*Instructions for the task*.
Output each line from the one that contains "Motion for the" to the final line of the data below, exactly, and include nothing else.

*Provided data*.
■ ■ ■ ■
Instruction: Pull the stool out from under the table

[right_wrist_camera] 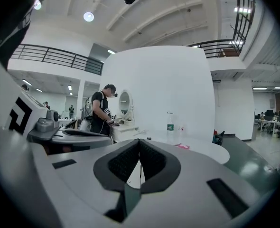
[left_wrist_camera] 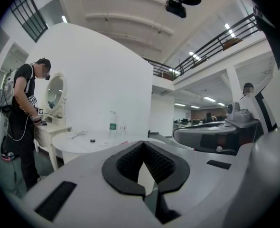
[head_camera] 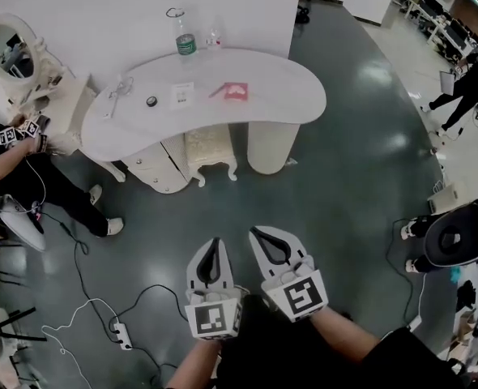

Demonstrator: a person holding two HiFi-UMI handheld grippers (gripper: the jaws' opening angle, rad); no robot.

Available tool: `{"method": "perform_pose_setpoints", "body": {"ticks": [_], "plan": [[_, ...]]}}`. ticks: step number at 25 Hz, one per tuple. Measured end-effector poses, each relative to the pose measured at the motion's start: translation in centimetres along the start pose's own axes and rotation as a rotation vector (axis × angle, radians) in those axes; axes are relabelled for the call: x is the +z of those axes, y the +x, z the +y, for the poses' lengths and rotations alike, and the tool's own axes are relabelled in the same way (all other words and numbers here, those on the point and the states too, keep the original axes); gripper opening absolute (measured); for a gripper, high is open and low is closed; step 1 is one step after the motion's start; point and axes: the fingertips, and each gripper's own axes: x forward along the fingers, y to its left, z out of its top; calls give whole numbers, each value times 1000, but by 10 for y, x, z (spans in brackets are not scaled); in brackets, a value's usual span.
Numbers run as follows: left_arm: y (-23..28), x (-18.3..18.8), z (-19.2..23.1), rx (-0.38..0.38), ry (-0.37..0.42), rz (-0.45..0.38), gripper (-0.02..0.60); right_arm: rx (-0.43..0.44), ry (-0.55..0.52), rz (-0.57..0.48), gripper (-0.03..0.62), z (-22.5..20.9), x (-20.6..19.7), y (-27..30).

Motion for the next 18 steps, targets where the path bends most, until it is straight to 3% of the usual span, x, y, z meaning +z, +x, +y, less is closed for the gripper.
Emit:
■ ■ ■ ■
*Solution*.
Motion for the next 18 steps, targets where the path bends most, until it is straight to 3% of the usual span, x, y, z meaning +z, +x, +y, less is closed for the gripper.
Emit:

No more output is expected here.